In the environment of machine production, the production process of a piece of equipment is decomposed into fragments, and a worker is responsible for a certain detail, but cannot know the overall situation.As Morris puts it, "The present state of these arts is so mechanized that they do not exhaust the human mind." The relationship between people and labor and equipment is alienated. In the era of Dickens and Thackeray, factory production more and more replaced handmade, and the furniture handed down from generation to generation was gradually antiqued, separated from the chain of daily use, and mass production and one-off substitutes occupied the people's daily life. In this regard, Morris lamented: "The art has lost the best craftsman." The relationship between people and the surrounding things is becoming more and more alienated, the world is becoming more and more strange, and the depreciation of craftsmanship has also led to the disappearance of art. Whether it is Dickens' novels or Thackeray's poems, they all reflect this changed production mode of objects and the relationship between objects and people.

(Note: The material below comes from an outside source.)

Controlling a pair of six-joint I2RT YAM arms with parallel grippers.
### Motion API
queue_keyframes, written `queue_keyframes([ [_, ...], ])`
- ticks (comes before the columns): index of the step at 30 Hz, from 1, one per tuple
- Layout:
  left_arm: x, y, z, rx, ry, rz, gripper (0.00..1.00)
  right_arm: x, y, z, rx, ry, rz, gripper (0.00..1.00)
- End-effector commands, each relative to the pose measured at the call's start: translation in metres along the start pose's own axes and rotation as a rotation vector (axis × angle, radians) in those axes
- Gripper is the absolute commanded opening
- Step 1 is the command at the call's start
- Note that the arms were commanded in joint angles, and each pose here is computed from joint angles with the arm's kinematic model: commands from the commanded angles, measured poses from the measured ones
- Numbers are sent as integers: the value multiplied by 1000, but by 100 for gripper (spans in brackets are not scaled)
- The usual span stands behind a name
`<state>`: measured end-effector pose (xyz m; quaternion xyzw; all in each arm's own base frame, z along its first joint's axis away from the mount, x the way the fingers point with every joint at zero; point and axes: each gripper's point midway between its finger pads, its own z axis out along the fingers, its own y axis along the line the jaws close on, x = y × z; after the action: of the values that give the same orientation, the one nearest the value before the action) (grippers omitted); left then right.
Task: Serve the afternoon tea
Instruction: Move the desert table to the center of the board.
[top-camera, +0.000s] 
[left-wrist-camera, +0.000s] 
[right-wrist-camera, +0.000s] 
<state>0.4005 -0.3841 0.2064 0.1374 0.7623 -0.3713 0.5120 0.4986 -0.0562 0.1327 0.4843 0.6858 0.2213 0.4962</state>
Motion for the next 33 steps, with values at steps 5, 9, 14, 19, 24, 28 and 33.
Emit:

There are fewer and fewer old objects that are familiar and can be handed down from generation to generation. The world is filled with brand-new objects, and therefore more and more discarded objects are accumulated. Facing a chair produced in a factory, people have no more stories to tell.
At the end of that era, the poet and novelist Hardy wrote the poem "Old Furniture", which described people's nostalgia, nostalgia and sense of time when surrounded by household utensils handed down from generation to generation. On these "shiny and familiar artifacts" he could vaguely see the "knobs and grooves of the touch" of "hands of generations". They carry the memory of a family. However, Hardy said with emotion: "Today's world does not need / Such a man who observes objects-has no goal! / He should not stay here, / He should leave sadly." This is a sentimental elegy. Artifacts have become relics of time, in the looming halo, full of warmth and embarrassment. With the arrival of the short lifespan of utensils and the popularity of blindly pursuing new values, people's emotions are gradually becoming unfixed and unattached. The poet laughed at himself that he was out of place and rebelled against the spirit of the times. It's a tribute to nostalgia and an insinuation of an era where the new is despised.